● **Aim of the task**: Each record below must be written out exactly as given.
Segment Start: Material shown
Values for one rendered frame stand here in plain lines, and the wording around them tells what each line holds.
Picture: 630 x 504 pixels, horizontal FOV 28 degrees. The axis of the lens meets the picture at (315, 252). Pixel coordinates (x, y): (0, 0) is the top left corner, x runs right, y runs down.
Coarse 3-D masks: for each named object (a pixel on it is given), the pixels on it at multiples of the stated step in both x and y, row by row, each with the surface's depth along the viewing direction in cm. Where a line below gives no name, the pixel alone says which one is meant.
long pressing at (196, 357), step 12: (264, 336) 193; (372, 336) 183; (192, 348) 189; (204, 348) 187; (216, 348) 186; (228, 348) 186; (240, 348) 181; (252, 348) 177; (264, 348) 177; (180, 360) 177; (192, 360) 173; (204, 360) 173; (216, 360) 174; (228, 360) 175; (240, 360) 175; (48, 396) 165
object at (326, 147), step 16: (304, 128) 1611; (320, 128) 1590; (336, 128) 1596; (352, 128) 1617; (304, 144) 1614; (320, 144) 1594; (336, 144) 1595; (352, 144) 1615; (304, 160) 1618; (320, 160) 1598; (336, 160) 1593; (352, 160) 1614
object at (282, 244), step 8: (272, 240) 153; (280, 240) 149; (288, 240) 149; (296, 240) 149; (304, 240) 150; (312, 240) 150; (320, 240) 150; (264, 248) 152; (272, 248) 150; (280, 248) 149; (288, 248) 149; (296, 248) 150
Segment End: Material shown
● **Result of this task**:
Values for one rendered frame stand here in plain lines, and the wording around them tells what each line holds.
Picture: 630 x 504 pixels, horizontal FOV 28 degrees. The axis of the lens meets the picture at (315, 252). Pixel coordinates (x, y): (0, 0) is the top left corner, x runs right, y runs down.
Coarse 3-D masks: for each named object (a pixel on it is given), the pixels on it at multiples of the stated step in both x and y, row by row, each with the surface's depth along the viewing direction in cm. Where a line below gives no name, the pixel alone says which one is meant.
long pressing at (196, 357), step 12: (264, 336) 193; (372, 336) 183; (192, 348) 189; (204, 348) 187; (216, 348) 186; (228, 348) 186; (240, 348) 181; (252, 348) 177; (264, 348) 177; (180, 360) 177; (192, 360) 173; (204, 360) 173; (216, 360) 174; (228, 360) 175; (240, 360) 175; (48, 396) 165
object at (326, 147), step 16: (304, 128) 1611; (320, 128) 1590; (336, 128) 1596; (352, 128) 1617; (304, 144) 1614; (320, 144) 1594; (336, 144) 1595; (352, 144) 1615; (304, 160) 1618; (320, 160) 1598; (336, 160) 1593; (352, 160) 1614
object at (282, 244), step 8: (272, 240) 153; (280, 240) 149; (288, 240) 149; (296, 240) 149; (304, 240) 150; (312, 240) 150; (320, 240) 150; (264, 248) 152; (272, 248) 150; (280, 248) 149; (288, 248) 149; (296, 248) 150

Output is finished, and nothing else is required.